## [WORK TO BE COMPLETED]
Which lines run from the line with "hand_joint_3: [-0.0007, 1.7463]" through the line with "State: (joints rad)" in the entries below? Print them exactly, both ends included, and nothing more.

## [RECORDS TO USE]
%%

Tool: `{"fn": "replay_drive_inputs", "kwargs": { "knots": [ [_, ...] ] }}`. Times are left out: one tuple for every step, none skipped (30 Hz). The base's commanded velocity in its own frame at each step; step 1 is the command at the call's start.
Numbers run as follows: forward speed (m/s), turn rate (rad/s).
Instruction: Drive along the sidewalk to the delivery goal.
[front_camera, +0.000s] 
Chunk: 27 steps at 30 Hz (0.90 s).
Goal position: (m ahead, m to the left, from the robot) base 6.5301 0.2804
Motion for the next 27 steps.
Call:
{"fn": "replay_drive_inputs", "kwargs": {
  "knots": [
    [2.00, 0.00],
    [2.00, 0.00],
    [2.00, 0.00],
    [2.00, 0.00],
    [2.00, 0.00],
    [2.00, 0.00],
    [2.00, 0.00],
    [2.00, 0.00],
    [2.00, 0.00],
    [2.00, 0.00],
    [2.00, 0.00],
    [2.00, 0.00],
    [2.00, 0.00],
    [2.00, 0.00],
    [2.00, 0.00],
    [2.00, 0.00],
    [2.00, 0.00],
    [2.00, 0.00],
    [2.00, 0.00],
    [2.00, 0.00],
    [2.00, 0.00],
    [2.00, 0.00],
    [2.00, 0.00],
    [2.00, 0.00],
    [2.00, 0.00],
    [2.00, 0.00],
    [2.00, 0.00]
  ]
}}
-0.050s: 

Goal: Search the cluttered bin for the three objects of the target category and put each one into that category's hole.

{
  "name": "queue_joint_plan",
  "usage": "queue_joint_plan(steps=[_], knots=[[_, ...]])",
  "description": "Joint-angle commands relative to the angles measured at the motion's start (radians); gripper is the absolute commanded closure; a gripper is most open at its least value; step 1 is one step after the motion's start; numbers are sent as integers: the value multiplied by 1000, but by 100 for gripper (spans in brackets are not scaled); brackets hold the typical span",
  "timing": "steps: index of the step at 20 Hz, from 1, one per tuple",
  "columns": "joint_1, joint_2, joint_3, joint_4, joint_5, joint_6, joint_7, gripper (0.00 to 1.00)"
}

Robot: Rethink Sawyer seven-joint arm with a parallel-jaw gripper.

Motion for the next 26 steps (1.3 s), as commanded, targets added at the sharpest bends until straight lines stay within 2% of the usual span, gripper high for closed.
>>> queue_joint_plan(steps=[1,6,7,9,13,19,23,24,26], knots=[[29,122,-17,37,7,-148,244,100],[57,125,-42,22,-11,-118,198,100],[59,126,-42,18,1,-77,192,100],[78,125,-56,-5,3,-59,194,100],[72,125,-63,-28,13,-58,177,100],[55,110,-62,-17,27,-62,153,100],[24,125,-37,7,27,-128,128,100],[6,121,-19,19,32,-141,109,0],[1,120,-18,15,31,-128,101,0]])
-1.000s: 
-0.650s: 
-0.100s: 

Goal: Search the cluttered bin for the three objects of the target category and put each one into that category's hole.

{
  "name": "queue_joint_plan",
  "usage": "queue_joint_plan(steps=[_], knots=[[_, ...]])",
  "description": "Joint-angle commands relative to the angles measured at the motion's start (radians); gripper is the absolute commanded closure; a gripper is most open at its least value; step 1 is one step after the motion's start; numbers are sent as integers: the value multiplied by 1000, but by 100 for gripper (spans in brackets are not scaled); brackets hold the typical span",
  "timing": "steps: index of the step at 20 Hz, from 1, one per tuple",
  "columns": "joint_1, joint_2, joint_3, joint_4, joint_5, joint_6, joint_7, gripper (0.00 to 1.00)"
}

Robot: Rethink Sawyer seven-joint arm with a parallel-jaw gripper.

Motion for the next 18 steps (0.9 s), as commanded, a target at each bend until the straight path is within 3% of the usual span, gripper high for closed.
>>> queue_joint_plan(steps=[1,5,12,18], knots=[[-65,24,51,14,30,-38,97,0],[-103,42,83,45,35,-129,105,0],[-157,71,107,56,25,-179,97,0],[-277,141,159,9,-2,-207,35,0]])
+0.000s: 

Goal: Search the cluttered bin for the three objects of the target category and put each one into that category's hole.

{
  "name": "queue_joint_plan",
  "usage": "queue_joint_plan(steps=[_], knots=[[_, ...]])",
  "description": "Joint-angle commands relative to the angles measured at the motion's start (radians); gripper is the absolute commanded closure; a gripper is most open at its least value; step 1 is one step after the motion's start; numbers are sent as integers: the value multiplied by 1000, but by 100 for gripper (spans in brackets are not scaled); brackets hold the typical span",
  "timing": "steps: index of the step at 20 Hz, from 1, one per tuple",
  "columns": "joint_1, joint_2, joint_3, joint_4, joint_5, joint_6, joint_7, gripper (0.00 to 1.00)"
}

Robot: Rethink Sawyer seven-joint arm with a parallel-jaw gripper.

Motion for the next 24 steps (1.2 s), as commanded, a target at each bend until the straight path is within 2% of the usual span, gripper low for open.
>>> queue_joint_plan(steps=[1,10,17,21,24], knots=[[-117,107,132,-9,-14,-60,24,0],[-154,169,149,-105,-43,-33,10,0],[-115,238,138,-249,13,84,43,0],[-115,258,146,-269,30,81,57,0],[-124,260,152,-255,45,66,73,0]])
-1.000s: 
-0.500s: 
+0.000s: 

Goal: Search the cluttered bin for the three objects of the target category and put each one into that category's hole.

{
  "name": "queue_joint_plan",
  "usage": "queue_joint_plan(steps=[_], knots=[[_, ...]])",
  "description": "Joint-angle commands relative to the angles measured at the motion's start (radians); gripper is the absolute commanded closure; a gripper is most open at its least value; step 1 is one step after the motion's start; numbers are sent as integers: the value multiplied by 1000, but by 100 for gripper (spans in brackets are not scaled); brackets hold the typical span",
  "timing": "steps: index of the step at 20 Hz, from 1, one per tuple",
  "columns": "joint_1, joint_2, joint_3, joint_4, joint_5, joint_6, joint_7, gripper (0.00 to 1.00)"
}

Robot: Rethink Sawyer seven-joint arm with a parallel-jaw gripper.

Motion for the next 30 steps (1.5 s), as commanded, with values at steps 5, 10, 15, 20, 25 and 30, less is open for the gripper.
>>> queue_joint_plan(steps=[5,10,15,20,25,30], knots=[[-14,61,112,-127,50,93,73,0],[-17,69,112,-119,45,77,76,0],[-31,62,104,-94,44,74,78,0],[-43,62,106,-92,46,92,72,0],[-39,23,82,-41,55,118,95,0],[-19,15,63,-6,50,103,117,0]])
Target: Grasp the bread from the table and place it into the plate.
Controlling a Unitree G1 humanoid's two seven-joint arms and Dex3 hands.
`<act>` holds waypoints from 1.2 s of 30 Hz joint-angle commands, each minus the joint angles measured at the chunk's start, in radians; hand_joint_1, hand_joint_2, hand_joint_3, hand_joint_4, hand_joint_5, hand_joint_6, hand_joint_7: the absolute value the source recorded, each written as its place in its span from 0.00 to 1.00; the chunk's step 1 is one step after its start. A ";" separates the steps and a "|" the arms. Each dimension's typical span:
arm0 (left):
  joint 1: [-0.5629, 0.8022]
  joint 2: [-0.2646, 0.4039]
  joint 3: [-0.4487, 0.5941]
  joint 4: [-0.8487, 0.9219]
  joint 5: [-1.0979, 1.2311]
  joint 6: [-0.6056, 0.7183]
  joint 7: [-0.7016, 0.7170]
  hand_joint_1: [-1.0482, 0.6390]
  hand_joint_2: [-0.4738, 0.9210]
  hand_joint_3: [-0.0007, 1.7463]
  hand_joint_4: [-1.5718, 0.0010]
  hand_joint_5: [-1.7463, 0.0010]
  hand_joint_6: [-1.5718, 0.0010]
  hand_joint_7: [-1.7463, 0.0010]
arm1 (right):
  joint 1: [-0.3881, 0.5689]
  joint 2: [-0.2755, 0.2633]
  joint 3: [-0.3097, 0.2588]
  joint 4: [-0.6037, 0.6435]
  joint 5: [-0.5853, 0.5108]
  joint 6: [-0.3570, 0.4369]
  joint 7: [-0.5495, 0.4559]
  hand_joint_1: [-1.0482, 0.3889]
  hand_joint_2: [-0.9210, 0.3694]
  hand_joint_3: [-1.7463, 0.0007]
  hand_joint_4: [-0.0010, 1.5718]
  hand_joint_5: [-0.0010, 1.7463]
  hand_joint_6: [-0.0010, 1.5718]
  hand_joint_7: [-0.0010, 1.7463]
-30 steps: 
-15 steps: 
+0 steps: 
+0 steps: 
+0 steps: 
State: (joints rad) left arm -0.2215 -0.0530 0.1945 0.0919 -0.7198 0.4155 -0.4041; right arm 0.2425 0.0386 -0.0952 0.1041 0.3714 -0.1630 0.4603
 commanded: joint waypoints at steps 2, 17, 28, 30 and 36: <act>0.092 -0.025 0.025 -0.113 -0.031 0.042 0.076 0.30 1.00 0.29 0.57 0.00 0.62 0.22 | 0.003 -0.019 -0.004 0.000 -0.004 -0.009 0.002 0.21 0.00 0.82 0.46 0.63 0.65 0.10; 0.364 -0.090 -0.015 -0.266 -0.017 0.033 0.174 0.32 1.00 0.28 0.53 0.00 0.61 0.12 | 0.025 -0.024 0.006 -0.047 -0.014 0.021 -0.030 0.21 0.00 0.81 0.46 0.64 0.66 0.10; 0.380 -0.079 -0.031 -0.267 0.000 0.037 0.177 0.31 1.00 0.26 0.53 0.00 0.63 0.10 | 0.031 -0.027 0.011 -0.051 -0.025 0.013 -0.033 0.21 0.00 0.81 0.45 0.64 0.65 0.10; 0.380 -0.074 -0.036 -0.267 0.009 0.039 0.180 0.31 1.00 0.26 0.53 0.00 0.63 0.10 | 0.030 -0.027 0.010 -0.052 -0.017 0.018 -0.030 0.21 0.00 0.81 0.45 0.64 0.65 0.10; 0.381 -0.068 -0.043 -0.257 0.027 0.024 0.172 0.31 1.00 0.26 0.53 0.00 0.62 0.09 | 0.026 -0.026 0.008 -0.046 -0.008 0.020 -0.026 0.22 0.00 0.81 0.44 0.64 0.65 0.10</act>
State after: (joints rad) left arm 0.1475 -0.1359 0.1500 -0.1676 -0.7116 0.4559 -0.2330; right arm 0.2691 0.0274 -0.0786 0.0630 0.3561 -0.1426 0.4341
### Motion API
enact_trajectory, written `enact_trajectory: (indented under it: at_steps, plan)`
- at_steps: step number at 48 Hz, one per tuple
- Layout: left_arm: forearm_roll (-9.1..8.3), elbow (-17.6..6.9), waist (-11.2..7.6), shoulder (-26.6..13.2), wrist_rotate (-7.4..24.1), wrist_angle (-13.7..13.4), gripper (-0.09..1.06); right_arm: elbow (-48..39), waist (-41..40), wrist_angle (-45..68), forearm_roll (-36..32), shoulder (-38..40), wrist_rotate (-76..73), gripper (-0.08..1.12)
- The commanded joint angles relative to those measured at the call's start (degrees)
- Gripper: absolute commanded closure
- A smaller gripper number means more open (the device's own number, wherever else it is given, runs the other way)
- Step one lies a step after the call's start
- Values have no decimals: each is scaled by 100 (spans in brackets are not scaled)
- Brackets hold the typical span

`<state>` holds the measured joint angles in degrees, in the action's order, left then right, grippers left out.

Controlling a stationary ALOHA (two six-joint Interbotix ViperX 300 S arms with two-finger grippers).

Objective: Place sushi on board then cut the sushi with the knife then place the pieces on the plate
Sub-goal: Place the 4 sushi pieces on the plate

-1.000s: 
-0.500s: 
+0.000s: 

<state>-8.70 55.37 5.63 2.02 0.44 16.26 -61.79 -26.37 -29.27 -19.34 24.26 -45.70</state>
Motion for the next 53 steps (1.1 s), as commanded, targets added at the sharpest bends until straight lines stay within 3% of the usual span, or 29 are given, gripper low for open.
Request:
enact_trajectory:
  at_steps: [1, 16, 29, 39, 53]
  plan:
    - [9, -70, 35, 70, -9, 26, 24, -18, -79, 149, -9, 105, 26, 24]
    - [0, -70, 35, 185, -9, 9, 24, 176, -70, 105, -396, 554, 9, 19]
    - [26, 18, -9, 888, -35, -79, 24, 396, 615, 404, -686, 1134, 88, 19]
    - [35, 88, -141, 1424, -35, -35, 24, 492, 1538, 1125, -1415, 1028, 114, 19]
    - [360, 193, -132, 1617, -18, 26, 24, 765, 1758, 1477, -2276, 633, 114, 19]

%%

## [SOLUTION FOR THIS EXERCISE]
  hand_joint_3: [-0.0007, 1.7463]
  hand_joint_4: [-1.5718, 0.0010]
  hand_joint_5: [-1.7463, 0.0010]
  hand_joint_6: [-1.5718, 0.0010]
  hand_joint_7: [-1.7463, 0.0010]
arm1 (right):
  joint 1: [-0.3881, 0.5689]
  joint 2: [-0.2755, 0.2633]
  joint 3: [-0.3097, 0.2588]
  joint 4: [-0.6037, 0.6435]
  joint 5: [-0.5853, 0.5108]
  joint 6: [-0.3570, 0.4369]
  joint 7: [-0.5495, 0.4559]
  hand_joint_1: [-1.0482, 0.3889]
  hand_joint_2: [-0.9210, 0.3694]
  hand_joint_3: [-1.7463, 0.0007]
  hand_joint_4: [-0.0010, 1.5718]
  hand_joint_5: [-0.0010, 1.7463]
  hand_joint_6: [-0.0010, 1.5718]
  hand_joint_7: [-0.0010, 1.7463]
-30 steps: 
-15 steps: 
+0 steps: 
+0 steps: 
+0 steps: 
State: (joints rad) left arm -0.2215 -0.0530 0.1945 0.0919 -0.7198 0.4155 -0.4041; right arm 0.2425 0.0386 -0.0952 0.1041 0.3714 -0.1630 0.4603

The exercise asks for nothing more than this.